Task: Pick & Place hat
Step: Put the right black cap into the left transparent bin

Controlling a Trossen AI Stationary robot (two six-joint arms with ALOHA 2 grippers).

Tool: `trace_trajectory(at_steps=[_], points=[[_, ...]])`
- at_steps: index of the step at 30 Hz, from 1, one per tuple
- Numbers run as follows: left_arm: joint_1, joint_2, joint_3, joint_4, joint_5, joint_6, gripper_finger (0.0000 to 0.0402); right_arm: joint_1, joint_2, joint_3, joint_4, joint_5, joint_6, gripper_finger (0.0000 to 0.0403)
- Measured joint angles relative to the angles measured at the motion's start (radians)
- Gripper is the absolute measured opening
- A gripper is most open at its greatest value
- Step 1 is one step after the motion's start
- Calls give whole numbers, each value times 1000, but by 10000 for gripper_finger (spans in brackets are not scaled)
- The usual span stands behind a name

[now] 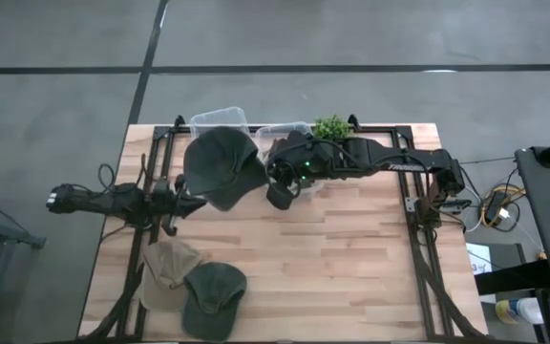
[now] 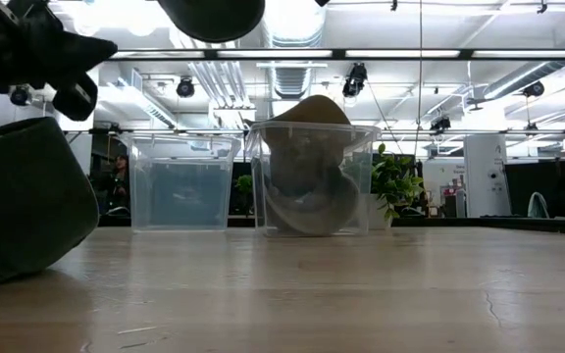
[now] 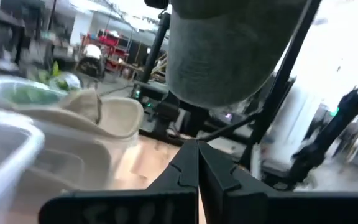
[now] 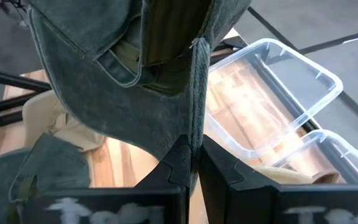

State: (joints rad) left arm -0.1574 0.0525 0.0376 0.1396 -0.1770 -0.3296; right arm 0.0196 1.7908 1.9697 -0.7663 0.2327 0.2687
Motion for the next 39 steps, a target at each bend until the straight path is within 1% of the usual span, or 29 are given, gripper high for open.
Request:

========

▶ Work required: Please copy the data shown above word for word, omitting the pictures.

▶ Written solution:
Task: Pick & Place hat
Step: Put the right black cap into the left transparent bin

Controlling a Trossen AI Stationary robot (two six-joint arms with ALOHA 2 grippers).

Tool: `trace_trajectory(at_steps=[_], points=[[_, ...]])`
- at_steps: index of the step at 30 Hz, from 1, one per tuple
- Numbers run as follows: left_arm: joint_1, joint_2, joint_3, joint_4, joint_5, joint_6, gripper_finger (0.0000 to 0.0402); right_arm: joint_1, joint_2, joint_3, joint_4, joint_5, joint_6, gripper_finger (0.0000 to 0.0403)
- Measured joint angles relative to the angles measured at the motion's start (radians)
- Gripper is the absolute measured opening
- A gripper is most open at its greatest value
- Step 1 is one step after the motion's start
- Calls give whole numbers, each value times 1000, but by 10000 for gripper_finger (spans in brackets are not scaled)
- The usual span stands behind a name

[now] 
[now] 
[now] 
[now] 

State: (joints rad) left arm -0.1574 0.0525 0.0376 0.1396 -0.1770 -0.3296; right arm 0.0196 1.7908 1.9697 -0.7663 0.2327 0.2687
Motion for the next 39 steps, a target at each bend until the straight path is within 1% of the usual span, or 29 are given, gripper high for open.
Request:

This concludes the answer to the exercise.